• _TASK STATEMENT_:
Everything from the line containing "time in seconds" down to the last line below should be set down exactly, and only that, without the pictures.

• _DATA EXTRACT_:
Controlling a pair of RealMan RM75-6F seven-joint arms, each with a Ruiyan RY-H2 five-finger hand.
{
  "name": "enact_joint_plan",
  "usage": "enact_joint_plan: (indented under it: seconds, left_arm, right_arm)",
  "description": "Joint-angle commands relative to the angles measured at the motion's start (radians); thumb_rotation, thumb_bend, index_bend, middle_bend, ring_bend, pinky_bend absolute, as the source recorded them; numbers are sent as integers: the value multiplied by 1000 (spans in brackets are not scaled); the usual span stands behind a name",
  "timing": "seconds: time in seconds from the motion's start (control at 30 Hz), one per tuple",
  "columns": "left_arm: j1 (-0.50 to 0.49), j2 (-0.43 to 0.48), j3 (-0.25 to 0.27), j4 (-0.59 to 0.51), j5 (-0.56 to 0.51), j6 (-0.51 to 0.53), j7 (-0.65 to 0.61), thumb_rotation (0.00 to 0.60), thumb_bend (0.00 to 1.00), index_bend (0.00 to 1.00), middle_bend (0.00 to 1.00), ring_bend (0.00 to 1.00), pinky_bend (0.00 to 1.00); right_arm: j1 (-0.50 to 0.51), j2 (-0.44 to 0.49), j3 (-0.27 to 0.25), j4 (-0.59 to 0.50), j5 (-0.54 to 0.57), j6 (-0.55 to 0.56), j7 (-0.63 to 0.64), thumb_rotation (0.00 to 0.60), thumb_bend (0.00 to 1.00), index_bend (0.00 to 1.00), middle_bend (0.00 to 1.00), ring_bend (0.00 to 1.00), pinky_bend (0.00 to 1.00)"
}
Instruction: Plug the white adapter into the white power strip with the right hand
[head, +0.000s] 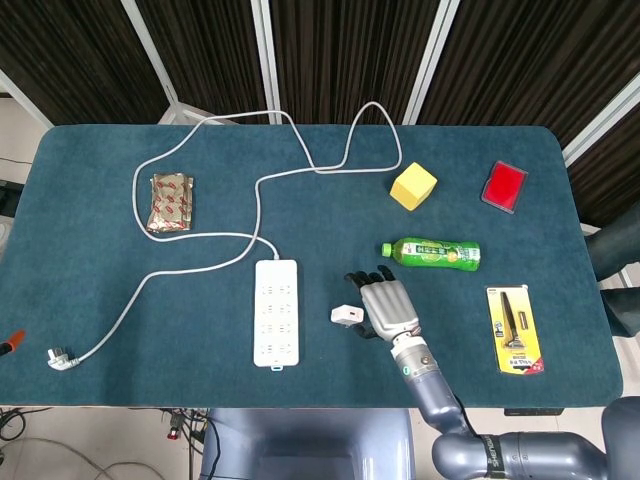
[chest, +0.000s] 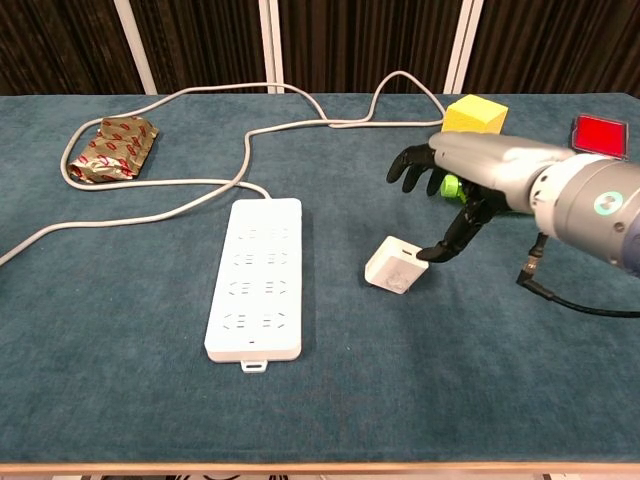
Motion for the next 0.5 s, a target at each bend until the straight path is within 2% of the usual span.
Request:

• _ANSWER FOR THE TASK_:
  "timing": "seconds: time in seconds from the motion's start (control at 30 Hz), one per tuple",
  "columns": "left_arm: j1 (-0.50 to 0.49), j2 (-0.43 to 0.48), j3 (-0.25 to 0.27), j4 (-0.59 to 0.51), j5 (-0.56 to 0.51), j6 (-0.51 to 0.53), j7 (-0.65 to 0.61), thumb_rotation (0.00 to 0.60), thumb_bend (0.00 to 1.00), index_bend (0.00 to 1.00), middle_bend (0.00 to 1.00), ring_bend (0.00 to 1.00), pinky_bend (0.00 to 1.00); right_arm: j1 (-0.50 to 0.51), j2 (-0.44 to 0.49), j3 (-0.27 to 0.25), j4 (-0.59 to 0.50), j5 (-0.54 to 0.57), j6 (-0.55 to 0.56), j7 (-0.63 to 0.64), thumb_rotation (0.00 to 0.60), thumb_bend (0.00 to 1.00), index_bend (0.00 to 1.00), middle_bend (0.00 to 1.00), ring_bend (0.00 to 1.00), pinky_bend (0.00 to 1.00)"
}
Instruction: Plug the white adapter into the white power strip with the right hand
[head, +0.000s] 
[chest, +0.000s] 
Motion for the next 0.5 s, a target at each bend until the straight path is within 2% of the usual span.
Request:

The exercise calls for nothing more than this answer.